Businesses are transforming to be more digital and are constantly in the quest of getting a competitive advantage over their competitors. One of the important and popular means is to do more with the data that they have. We all know that the amount of data as in volume, velocity, and variety is continuing to grow unabated. To maintain a competitive edge in the digital era implies the ability to take control of this deluge, analyze and deliver insights accurately to better serve business needs. This has turned the focus back to storage software, storage media, and systems as it was proving to be one of the big bottlenecks.
It is no secret that Storage performance has not kept up with the speeds of CPU and Network. A perfect storm is brewing, an over-served market seemed ripe for disruption. The innovation around NVMe based flash, Storage class memory such as Optane along NVMe protocol seem to prepare us to better handle the issues for the near future. Many established companies have either announced new retrofitted products or updated their roadmaps with new storage arrays that are using some of these new innovations, along with touting how fast each one’s storage is in millions of IOPS. It is difficult to come to grips as to what is it that each one delivers and what are the compromises, and whether they are designed to maximize the true benefits of NVMe based media. With NVMe and NVMe over the fabric, delivering comparatively high performance, low-cost system that can store half a PB of data is not very difficult.
Our goal was to do more to the customer leveraging the new media and protocol along with the new architectural paradigms around rack scale designs. We not only wanted to satisfy table stakes for entry into the market as in Performance, Capacity and Resiliency at an affordable cost, but also to take it a step further to try to alleviate some of the pain points that data center architects and operators feel on a day to day basis.
With the buzz and mindshare around Software-Defined Storage, our instinct was to go along the same route because it keeps costs down, and aligns with the common belief that there is absolutely no need for any hardware innovation and it is “modern”. It was not about being cool, it was about delivering something that adds value and simplifies the life of the data center planners, architects and operators. Our goal was to ultimately produce a system that not only provided the basic functionality of any storage system around performance, resiliency, and cost but do it in a form factor that would be ideal for the rack scale along with off-host data management from the servers into our system. With applications being more CPU and memory hungry, we did not want resources in the server to be used for storage data services like metadata management, snapshots, RAID, etc.
Granted, one school of thought would argue saying “CPU is cheap”, so we can add more servers, however, we felt that that would induce a server sprawl and create a storage capacity management problem. In addition, we wanted to work with the host operating system as-is, with no additional software. It is a fact that all software eventually needs to be patched, upgraded and maintained. The lesser the touchpoints on the server tier, the lesser the operational headache for our customers. To keep the cost down for our customers and to facilitate rapid innovation, we did not want to embark on developing new ASICs of FPGAs. This implied being smart about using off the shelf components that are readily available and developing a purpose-built software stack that leverages our system.
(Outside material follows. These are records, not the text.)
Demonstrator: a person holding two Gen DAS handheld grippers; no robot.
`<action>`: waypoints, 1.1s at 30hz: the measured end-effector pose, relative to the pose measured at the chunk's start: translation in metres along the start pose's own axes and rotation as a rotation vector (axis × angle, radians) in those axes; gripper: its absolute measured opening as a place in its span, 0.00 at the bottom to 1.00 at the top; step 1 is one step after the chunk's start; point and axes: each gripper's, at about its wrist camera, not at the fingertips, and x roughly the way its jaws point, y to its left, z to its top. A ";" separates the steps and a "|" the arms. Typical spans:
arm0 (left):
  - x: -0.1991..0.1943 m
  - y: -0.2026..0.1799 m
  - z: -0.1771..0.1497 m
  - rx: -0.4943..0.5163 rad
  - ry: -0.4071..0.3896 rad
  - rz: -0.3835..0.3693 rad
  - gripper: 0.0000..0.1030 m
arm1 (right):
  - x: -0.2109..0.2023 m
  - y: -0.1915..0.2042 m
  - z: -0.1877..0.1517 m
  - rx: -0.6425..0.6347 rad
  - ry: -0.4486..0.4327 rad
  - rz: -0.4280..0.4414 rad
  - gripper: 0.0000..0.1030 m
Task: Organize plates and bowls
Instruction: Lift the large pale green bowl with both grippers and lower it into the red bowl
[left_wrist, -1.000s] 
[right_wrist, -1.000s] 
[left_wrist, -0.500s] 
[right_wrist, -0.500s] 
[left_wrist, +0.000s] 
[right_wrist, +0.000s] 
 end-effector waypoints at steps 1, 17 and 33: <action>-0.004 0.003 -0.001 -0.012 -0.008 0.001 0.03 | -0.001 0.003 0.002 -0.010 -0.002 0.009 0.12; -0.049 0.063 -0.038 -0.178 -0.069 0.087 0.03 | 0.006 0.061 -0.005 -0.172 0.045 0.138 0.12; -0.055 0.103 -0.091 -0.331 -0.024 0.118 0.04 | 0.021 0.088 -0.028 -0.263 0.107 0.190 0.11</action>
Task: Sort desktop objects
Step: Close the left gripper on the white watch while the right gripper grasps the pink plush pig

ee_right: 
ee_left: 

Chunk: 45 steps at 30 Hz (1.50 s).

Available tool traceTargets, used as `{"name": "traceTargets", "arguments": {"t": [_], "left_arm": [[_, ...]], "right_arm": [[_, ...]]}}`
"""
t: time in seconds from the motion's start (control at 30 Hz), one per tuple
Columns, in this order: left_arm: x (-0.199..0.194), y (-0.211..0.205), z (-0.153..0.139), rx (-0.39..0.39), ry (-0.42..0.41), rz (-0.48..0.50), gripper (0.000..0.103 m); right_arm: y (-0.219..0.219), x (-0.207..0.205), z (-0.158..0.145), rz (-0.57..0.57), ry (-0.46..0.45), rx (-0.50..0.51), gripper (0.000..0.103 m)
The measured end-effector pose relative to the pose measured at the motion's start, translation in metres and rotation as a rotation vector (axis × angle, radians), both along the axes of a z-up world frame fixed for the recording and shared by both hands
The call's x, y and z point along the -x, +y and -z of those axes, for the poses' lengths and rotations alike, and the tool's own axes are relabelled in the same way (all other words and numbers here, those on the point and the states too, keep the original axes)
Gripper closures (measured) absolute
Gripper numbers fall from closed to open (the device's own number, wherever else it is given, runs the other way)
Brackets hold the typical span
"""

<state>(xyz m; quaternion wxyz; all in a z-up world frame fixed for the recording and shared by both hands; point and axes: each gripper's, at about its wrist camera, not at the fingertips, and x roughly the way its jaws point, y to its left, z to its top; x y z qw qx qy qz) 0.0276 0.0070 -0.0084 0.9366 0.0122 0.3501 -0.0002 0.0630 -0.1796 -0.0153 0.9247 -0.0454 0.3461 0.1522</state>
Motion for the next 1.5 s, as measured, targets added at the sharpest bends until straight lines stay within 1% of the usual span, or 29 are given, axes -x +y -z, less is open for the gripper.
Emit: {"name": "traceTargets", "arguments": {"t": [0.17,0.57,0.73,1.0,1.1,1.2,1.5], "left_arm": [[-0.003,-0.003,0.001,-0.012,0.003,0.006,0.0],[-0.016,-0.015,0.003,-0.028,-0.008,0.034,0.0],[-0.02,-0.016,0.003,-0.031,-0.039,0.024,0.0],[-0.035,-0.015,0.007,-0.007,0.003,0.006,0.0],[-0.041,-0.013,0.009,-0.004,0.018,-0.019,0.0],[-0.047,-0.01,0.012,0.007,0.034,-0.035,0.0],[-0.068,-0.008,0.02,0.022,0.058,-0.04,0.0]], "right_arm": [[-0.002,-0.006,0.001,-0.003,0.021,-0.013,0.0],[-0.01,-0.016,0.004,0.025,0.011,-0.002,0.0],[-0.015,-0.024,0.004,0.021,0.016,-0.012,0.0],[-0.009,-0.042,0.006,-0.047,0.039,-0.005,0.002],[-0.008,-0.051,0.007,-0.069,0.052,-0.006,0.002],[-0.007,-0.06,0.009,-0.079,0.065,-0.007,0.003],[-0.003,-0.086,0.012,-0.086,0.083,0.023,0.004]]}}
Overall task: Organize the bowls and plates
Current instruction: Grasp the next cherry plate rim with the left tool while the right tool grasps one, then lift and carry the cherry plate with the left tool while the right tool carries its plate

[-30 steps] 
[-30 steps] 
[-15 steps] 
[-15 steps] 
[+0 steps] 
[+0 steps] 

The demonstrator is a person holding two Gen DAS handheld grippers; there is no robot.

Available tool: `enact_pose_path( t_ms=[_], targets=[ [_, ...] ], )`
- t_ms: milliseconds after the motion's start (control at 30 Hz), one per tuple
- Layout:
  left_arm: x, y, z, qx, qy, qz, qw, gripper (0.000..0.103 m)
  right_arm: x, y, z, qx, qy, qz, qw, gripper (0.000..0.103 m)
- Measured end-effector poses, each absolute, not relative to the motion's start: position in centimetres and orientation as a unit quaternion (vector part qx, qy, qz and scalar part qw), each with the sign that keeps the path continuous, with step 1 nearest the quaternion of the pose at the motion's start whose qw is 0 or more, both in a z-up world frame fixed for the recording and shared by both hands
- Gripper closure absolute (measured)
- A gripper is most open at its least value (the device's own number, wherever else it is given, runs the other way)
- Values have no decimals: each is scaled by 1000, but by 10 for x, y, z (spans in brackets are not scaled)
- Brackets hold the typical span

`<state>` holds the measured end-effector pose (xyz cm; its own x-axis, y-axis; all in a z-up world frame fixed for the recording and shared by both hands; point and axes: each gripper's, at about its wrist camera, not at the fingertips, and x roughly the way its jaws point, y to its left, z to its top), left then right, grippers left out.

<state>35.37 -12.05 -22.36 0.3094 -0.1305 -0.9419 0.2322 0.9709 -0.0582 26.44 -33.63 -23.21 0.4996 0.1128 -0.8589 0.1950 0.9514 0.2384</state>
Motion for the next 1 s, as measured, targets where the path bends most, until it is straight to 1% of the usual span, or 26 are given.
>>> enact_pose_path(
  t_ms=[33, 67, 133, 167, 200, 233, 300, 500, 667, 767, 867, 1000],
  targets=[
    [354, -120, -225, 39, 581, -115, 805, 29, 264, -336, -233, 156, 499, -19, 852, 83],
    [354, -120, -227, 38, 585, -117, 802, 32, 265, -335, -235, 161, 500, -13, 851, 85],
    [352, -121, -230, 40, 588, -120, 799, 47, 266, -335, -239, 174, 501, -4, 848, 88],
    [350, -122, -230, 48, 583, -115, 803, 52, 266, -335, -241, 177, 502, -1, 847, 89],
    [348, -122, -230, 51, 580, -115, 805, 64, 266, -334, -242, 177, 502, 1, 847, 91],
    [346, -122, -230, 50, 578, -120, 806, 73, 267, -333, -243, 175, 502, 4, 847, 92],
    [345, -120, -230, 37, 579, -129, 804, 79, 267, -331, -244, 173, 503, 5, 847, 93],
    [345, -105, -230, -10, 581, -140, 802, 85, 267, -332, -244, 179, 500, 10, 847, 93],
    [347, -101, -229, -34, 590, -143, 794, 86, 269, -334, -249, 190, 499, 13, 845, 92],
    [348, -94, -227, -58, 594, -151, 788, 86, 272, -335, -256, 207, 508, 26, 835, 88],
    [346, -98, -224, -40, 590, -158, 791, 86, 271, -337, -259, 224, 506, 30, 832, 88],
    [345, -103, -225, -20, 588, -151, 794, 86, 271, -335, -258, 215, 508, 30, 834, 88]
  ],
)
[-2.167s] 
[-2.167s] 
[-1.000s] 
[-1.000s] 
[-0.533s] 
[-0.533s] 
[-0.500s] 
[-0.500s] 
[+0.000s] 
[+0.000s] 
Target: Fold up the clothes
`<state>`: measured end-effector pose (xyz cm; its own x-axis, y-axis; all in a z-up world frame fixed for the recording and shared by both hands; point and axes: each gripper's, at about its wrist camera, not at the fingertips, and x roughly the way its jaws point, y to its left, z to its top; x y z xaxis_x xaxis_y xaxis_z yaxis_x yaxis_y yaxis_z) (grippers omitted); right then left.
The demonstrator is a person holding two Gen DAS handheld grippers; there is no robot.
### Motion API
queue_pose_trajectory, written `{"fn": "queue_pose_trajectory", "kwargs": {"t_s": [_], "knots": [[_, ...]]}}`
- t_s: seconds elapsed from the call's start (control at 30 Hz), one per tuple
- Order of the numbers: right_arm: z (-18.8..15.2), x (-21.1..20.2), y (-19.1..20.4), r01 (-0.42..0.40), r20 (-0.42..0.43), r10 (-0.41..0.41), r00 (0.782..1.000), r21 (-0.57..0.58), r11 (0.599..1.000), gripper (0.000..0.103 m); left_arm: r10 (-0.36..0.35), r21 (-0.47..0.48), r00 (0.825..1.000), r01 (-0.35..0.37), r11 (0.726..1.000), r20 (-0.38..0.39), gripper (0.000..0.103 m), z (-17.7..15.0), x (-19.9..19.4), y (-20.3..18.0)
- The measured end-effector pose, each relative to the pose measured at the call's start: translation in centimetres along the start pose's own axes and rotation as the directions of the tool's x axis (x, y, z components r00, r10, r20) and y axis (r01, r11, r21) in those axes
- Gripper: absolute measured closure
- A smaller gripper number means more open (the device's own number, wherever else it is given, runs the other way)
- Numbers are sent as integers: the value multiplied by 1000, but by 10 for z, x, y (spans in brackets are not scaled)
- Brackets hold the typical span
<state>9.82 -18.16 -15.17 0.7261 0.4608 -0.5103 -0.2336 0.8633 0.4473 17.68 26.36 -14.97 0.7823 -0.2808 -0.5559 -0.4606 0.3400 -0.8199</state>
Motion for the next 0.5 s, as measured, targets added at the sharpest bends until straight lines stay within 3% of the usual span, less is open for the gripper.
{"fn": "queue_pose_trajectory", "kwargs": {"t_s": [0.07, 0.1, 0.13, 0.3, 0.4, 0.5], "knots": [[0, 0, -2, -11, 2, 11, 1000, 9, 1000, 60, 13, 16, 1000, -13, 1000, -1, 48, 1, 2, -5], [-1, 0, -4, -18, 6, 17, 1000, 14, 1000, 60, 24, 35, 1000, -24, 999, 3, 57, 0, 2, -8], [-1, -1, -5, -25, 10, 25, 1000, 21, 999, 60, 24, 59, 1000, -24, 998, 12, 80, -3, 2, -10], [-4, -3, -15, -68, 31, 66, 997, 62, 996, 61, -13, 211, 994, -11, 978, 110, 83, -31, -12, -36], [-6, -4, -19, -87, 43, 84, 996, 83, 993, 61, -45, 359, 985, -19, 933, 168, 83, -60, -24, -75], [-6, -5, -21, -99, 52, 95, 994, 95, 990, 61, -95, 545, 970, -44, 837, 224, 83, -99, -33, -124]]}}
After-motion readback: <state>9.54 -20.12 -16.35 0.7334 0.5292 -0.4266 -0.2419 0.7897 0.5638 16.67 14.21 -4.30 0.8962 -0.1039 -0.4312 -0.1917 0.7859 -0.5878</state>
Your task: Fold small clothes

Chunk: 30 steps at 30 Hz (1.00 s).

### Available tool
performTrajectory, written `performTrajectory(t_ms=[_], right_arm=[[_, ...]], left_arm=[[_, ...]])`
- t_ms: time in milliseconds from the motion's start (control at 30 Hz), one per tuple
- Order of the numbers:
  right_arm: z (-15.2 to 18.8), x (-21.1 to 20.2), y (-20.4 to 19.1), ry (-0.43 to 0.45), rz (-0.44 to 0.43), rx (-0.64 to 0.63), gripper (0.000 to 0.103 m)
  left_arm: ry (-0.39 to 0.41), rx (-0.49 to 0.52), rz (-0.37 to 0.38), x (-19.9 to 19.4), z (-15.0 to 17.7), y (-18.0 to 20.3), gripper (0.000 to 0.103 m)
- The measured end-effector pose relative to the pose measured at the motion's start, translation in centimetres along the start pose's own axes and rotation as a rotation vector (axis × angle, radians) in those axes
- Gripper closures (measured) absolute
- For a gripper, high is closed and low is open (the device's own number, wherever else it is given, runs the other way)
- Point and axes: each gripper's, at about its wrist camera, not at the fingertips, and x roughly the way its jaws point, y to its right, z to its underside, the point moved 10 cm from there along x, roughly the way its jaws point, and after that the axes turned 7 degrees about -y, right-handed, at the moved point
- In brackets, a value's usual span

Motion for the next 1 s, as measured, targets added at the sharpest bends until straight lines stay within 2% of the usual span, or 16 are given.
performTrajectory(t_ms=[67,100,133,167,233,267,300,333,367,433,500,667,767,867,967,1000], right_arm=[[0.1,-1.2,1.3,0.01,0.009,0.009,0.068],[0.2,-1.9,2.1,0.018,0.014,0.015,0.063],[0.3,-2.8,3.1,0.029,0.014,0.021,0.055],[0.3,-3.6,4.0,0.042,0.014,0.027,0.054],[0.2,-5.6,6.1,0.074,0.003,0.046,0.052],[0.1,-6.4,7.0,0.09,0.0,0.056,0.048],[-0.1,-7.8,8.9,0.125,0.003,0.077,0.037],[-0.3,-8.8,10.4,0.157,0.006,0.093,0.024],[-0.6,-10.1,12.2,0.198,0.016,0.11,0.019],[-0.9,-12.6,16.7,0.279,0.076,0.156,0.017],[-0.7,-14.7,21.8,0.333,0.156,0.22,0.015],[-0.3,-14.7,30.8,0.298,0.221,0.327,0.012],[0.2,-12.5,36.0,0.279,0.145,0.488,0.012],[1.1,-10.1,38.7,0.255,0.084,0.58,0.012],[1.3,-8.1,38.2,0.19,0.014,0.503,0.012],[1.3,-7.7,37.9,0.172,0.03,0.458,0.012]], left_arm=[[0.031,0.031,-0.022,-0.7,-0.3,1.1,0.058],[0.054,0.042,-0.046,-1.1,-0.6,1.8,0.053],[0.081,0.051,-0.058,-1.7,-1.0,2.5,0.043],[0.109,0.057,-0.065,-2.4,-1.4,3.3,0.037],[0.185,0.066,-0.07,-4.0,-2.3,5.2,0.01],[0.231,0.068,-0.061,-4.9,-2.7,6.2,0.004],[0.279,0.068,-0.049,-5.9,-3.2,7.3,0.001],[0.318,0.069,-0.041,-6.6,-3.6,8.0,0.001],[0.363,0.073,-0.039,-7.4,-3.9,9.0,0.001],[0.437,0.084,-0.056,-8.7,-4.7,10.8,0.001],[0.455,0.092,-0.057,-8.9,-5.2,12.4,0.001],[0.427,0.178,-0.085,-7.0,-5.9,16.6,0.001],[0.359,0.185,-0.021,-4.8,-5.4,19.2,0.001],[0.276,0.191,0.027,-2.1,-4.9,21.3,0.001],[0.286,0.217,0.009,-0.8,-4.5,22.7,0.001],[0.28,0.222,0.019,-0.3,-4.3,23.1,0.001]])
Our journey of storage system design essentially started off with asking a fundamentally simple question as to what is the one class of device in the data center that is available, has enough CPU and memory that can ingress a Tb of data and egress a Tb of data in 1 second at line rate? The answer was quite evident, they were the networking devices. NVMe media, when accessed in multiple and in parallel, can indeed store a Tb/s. The networking devices were modular, expandable and purpose-built for what they serve. Even though software-defined networking exists, people still buy and consume popular switches from successful vendors.
However, replacing egress ports with fast media was not going to cut it because we needed some real CPU horsepower to do all the data management at ingress speeds and this was a daunting task. We consciously borrowed design concepts from networking world, expanded from our knowledge in blade chassis and server designs built an architecture with enough CPU, memory, internal bandwidth and storage capacity along with a purpose-built clustered storage software to deliver a shared accelerated storage device that not only provided performance and resiliency but provided the aspects that are needed to serve storage that is manageable at scale. All using commodity components while being totally standards-compliant.
To summarize, we are the only NVMe over fabric shared accelerated storage array that is performant, modular, dense, resilient, field serviceable, economic, has zero host side footprint with built-in data management in a right for the rack-scale form factor. A storage system with absolutely no-compromise is finally here!